[What you should do]
As the answer, set down the lines below from the one containing "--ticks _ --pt" through the one containing "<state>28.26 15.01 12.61", exactly and inclusively, and no others.

(Items from a data source)
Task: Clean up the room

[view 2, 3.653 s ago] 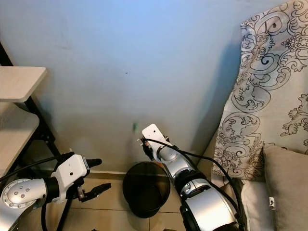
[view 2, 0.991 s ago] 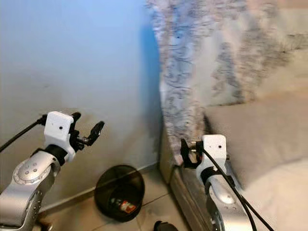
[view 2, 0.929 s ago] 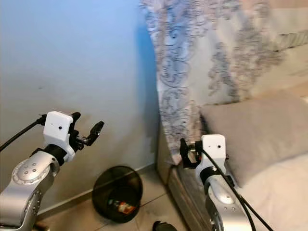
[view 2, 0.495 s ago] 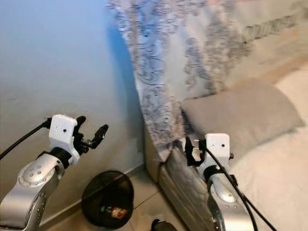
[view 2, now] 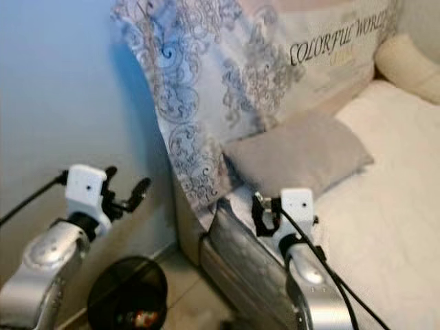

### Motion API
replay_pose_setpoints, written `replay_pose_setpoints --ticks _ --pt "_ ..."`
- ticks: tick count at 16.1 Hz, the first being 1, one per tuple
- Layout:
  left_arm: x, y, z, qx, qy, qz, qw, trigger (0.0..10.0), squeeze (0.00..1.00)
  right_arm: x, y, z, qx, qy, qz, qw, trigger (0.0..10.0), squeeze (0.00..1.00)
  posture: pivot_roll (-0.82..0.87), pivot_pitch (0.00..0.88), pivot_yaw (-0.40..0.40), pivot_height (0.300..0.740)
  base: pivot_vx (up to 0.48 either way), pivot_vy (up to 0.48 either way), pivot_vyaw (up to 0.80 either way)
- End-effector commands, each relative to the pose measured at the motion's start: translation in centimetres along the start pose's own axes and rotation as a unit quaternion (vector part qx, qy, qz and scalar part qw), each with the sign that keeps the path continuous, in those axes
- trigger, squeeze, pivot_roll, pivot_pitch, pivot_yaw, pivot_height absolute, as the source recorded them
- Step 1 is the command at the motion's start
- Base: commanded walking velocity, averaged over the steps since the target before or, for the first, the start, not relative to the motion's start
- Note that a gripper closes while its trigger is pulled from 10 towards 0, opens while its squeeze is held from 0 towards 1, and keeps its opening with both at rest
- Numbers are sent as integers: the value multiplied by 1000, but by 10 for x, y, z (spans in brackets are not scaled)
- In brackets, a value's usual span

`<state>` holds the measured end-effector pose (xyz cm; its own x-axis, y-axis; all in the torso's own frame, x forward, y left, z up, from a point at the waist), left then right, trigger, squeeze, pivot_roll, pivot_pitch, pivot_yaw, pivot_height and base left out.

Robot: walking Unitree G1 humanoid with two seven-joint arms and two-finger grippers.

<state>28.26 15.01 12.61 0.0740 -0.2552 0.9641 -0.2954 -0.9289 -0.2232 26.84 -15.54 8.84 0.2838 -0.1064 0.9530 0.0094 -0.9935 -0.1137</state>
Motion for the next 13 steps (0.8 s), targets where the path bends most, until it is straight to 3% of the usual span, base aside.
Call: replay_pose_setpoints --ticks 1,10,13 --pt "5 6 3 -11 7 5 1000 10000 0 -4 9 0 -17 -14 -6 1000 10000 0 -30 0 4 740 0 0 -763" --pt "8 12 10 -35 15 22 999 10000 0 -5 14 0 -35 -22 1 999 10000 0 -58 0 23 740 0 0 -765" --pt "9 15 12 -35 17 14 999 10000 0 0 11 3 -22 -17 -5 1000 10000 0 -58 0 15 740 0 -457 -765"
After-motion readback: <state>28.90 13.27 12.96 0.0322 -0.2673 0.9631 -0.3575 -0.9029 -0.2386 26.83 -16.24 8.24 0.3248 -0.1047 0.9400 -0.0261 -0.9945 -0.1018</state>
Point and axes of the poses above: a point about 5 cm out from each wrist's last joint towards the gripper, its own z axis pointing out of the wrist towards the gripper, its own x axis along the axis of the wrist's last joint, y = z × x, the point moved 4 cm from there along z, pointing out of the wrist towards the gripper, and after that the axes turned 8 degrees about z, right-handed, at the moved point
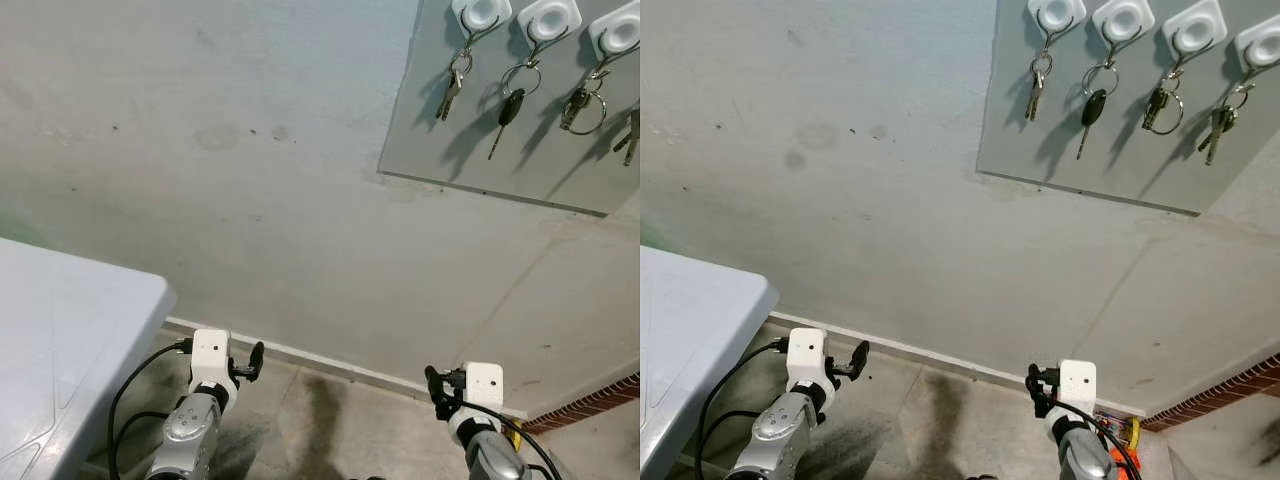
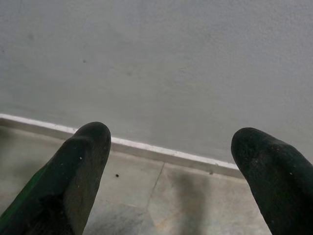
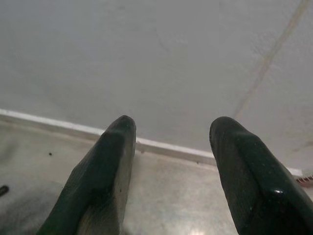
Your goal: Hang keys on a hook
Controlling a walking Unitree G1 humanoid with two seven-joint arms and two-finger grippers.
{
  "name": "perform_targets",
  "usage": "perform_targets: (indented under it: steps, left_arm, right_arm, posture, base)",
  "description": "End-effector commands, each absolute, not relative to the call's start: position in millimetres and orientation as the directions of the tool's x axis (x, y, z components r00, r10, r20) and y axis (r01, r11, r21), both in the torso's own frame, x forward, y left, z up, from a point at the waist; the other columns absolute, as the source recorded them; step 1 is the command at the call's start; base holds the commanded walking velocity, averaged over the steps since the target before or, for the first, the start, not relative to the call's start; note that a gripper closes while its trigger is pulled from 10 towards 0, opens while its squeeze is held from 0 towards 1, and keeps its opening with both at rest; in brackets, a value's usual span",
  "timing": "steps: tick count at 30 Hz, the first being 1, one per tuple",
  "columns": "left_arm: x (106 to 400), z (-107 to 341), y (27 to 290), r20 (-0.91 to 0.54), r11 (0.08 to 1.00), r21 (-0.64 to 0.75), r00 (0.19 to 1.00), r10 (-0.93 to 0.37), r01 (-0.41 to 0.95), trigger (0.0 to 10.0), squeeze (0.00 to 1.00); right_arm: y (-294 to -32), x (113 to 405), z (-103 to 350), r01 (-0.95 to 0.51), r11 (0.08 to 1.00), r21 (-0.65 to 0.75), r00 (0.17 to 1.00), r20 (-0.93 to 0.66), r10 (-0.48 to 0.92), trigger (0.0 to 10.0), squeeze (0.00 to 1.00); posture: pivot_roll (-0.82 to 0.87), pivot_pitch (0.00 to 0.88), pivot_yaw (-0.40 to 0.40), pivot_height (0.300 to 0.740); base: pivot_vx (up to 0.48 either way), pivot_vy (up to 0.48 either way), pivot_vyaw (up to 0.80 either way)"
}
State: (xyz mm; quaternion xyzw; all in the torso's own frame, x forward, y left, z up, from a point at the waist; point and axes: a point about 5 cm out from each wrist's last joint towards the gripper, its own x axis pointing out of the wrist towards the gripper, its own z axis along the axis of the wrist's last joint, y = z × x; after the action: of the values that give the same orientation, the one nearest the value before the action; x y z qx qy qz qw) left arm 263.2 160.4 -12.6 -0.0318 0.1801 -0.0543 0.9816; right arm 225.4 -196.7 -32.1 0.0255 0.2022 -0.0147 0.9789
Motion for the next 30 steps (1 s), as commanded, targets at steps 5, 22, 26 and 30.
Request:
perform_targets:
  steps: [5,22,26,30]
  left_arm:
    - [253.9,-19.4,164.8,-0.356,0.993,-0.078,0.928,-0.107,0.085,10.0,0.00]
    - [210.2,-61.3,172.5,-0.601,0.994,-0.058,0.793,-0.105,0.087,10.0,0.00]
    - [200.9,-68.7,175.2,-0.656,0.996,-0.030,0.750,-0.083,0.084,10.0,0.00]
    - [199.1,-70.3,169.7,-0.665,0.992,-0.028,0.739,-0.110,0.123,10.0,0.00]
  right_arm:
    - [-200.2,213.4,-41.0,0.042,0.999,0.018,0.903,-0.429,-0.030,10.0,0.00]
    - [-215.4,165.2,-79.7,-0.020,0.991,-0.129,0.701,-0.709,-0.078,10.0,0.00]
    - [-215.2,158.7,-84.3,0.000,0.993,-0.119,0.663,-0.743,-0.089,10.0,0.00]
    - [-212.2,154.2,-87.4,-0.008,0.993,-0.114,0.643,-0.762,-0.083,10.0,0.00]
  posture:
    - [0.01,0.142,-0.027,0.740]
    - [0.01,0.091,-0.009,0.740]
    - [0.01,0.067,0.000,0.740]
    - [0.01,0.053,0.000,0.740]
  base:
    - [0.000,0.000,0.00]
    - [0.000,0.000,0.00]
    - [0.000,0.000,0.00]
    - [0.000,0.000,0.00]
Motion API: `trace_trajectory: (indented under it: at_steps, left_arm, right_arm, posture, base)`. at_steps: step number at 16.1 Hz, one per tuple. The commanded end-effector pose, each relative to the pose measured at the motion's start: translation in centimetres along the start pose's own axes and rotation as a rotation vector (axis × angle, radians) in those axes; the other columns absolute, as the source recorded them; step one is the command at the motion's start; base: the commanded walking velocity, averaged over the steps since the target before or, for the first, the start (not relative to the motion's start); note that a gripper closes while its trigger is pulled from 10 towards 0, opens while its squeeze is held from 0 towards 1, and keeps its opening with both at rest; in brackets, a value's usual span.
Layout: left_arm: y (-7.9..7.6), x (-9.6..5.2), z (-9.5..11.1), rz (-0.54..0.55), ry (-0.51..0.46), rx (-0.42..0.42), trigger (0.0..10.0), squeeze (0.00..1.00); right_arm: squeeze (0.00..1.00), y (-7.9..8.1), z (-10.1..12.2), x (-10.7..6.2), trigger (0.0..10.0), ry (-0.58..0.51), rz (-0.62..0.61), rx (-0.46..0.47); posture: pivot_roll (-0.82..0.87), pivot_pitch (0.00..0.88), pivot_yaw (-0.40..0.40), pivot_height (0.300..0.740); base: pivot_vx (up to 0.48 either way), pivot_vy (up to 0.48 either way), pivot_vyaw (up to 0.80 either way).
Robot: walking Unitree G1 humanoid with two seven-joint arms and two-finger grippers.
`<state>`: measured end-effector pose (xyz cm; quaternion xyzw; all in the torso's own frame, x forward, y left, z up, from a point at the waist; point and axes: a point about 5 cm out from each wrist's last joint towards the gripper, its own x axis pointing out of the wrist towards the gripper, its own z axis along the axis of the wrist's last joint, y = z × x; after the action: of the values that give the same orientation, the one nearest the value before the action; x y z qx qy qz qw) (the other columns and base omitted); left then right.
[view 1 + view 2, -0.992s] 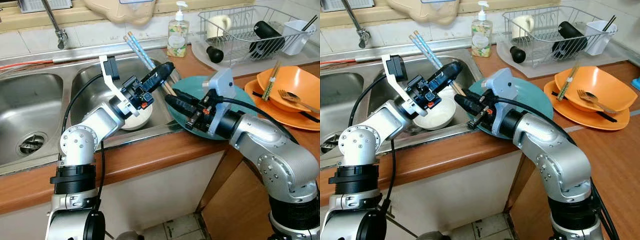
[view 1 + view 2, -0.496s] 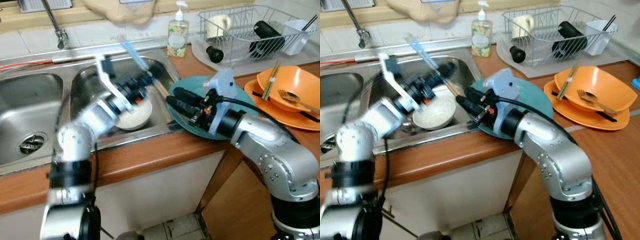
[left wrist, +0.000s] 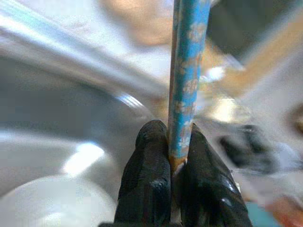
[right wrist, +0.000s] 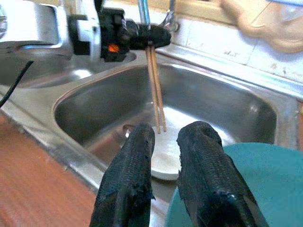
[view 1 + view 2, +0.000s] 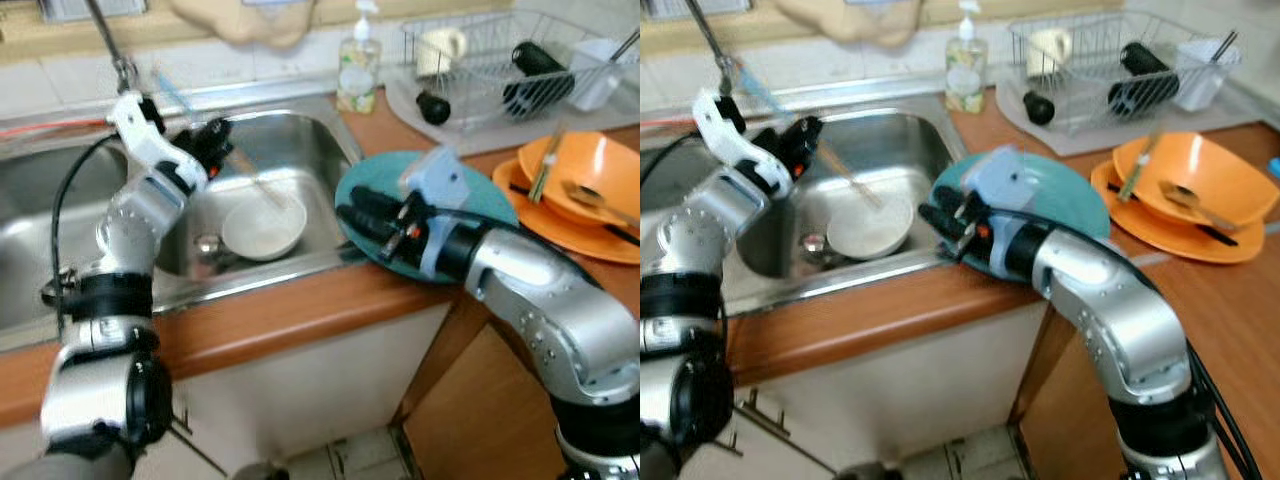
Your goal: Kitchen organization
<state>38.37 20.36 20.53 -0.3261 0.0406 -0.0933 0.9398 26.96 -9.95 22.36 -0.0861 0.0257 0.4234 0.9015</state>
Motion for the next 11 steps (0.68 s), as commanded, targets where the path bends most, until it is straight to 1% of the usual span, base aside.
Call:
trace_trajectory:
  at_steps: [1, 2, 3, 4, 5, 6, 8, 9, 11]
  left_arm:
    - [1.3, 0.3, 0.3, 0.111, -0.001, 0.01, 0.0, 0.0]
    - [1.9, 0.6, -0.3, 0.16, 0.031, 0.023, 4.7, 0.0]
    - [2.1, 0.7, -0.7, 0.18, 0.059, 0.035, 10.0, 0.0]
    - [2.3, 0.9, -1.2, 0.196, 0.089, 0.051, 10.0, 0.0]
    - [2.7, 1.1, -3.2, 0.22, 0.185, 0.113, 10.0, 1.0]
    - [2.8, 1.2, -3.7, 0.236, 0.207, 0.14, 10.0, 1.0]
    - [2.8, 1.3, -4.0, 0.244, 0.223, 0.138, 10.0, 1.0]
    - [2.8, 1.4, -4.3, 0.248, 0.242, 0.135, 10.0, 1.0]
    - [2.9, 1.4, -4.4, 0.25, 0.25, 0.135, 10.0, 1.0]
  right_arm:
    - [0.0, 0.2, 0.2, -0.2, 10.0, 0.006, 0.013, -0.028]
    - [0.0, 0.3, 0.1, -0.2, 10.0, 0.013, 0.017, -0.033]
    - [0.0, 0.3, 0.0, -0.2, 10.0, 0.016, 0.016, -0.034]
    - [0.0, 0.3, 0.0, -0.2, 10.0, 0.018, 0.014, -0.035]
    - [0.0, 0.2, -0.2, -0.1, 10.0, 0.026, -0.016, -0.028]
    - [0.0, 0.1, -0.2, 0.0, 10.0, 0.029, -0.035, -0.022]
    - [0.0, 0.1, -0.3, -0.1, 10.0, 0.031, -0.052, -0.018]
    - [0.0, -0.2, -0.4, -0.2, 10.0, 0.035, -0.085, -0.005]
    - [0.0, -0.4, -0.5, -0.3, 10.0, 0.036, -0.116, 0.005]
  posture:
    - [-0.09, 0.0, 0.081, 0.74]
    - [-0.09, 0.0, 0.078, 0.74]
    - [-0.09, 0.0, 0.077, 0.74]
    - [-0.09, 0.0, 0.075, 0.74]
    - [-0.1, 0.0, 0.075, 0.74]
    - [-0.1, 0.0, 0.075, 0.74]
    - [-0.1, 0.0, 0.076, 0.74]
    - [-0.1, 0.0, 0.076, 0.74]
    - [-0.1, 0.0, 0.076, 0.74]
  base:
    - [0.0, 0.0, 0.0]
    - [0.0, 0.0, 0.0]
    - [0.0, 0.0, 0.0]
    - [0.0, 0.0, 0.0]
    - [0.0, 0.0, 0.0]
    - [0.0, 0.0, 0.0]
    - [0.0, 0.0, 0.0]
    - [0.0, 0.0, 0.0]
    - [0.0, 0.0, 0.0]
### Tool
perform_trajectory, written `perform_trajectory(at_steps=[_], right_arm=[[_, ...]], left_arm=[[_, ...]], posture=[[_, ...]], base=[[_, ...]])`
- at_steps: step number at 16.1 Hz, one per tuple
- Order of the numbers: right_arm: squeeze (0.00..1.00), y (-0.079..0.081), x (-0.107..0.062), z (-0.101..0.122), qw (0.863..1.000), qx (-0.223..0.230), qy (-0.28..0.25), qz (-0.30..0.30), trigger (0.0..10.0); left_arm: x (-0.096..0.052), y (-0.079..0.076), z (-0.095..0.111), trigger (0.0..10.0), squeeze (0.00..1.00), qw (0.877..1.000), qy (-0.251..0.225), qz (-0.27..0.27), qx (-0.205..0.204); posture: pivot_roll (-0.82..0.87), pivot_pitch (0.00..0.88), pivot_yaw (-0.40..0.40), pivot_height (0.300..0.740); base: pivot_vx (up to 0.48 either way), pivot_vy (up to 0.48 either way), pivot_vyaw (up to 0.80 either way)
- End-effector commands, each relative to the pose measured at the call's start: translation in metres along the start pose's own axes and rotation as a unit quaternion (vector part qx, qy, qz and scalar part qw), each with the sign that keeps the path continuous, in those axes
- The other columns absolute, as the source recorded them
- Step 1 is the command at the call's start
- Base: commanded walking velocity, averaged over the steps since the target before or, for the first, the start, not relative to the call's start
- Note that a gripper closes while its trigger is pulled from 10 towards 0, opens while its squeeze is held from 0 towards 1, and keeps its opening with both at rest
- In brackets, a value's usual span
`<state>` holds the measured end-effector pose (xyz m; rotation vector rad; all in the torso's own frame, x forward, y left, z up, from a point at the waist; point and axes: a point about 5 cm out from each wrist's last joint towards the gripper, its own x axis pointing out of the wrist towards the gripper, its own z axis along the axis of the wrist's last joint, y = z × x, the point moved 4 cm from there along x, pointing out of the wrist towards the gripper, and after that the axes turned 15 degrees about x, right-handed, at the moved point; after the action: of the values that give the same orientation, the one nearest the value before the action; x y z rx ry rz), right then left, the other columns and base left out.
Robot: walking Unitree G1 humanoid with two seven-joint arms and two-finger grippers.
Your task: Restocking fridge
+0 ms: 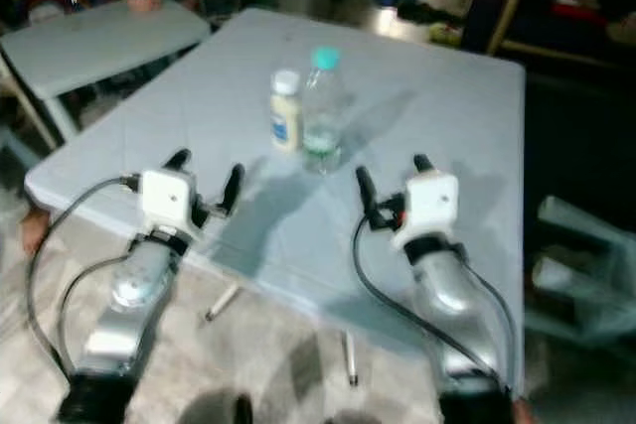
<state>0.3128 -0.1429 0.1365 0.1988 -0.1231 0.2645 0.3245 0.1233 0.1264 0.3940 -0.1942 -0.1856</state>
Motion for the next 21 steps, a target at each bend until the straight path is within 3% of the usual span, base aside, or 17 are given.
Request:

[Task response]
replay_pose_setpoints, written `replay_pose_setpoints --ticks _ --pt "_ ..."`
- ticks: tick count at 16.1 Hz, the first being 1, one per tuple
- Layout:
  left_arm: x, y, z, qx, qy, qz, qw, trigger (0.0..10.0), squeeze (0.00..1.00)
  right_arm: x, y, z, qx, qy, qz, qw, trigger (0.0..10.0), squeeze (0.00..1.00)
  posture: pivot_roll (-0.82..0.87), pivot_pitch (0.00..0.88), pivot_yaw (-0.40..0.40), pivot_height (0.300..0.740)
  base: pivot_vx (up to 0.48 either way), pivot_vy (up to 0.48 either way), pivot_vyaw (up to 0.80 either way)
- End-effector commands, each relative to the pose measured at the motion's start: translation in centimetres along the start pose's own axes and rotation as a unit quaternion (vector part qx, qy, qz and scalar part qw), each with the sign that keeps the path continuous, in those axes
- trigger, squeeze, pivot_roll, pivot_pitch, pivot_yaw, pivot_height absolute, as the source recorded them
- Step 1 is the command at the motion's start
- Base: commanded walking velocity, averaged over the steps since the target before or, for the first, the start, not relative to the motion's start
- Note that a gripper closes while its trigger is pulled from 10 towards 0, opens while its squeeze is held from 0 towards 1, and keeps its opening with both at rest
- Numbers are sent as integers: the value multiplied by 1000, but by 10 for x, y, z (spans in brackets are not scaled)
- In brackets, a value's usual span

`<state>` holds the measured end-effector pose (xyz cm; its own x-axis, y-axis; all in the torso's own frame, x forward, y left, z up, from a point at the waist), left then right, trigger, squeeze, pivot_roll, pivot_pitch, pivot_yaw, pivot_height and base left out.

Robot: walking Unitree G1 humanoid with two seven-joint arms and two-finger grippers.

<state>28.26 15.01 12.61 0.0740 -0.2552 0.9641 -0.2954 -0.9289 -0.2232 26.84 -15.54 8.84 0.2838 -0.1064 0.9530 0.0094 -0.9935 -0.1137</state>

No further work remains on this exercise.